Taylor's Long-jawed Spider

Scientific classification
- Kingdom: Animalia
- Phylum: Arthropoda
- Subphylum: Chelicerata
- Class: Arachnida
- Order: Araneae
- Infraorder: Araneomorphae
- Family: Tetragnathidae
- Genus: Tetragnatha
- Species: T. taylori
- Binomial name: Tetragnatha taylori O. Pickard-Cambridge, 1891

= Tetragnatha taylori =

- Authority: O. Pickard-Cambridge, 1891

Species of spider

Tetragnatha taylori is a species of spider in the family Tetragnathidae.
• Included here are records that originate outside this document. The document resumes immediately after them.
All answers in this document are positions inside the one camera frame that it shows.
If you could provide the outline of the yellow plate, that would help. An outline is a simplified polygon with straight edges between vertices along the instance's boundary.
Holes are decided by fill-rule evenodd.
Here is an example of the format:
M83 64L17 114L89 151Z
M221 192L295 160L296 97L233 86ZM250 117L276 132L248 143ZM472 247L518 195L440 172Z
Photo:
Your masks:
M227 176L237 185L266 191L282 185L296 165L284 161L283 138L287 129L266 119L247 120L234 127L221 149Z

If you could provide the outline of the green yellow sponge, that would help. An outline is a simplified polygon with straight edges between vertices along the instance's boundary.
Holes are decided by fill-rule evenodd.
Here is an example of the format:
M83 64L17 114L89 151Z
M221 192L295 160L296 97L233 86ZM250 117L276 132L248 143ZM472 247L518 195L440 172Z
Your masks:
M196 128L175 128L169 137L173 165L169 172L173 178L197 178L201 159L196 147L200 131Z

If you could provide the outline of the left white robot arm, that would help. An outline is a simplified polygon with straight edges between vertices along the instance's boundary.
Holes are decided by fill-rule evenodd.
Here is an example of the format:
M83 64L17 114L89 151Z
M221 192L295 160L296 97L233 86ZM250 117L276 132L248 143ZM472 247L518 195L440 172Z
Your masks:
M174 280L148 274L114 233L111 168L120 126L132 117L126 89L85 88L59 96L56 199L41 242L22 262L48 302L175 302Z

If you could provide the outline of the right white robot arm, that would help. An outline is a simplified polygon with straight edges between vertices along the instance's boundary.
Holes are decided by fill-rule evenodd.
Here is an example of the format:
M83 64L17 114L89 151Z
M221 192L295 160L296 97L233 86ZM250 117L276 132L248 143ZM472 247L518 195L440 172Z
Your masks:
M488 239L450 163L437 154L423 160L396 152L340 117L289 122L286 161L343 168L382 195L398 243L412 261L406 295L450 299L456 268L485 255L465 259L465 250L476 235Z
It is endemic to South Africa and is commonly known as Taylor's long-jawed spider.

==Distribution==
Tetragnatha taylori is known only from South Africa, with the type locality given only as South Africa without an exact location specified.

==Habitat and ecology==
The lifestyle of this species is unknown.

==Conservation==
Tetragnatha taylori is listed as Data Deficient for unknown provenance and taxonomic reasons. The species is known only from a single unspecified site in South Africa. Additional sampling is needed to collect adult specimens and to determine the species' range. Threats to this species are unknown.

==Taxonomy==
The species has not been revised since its original description in 1891. It is known only from the female holotype specimen.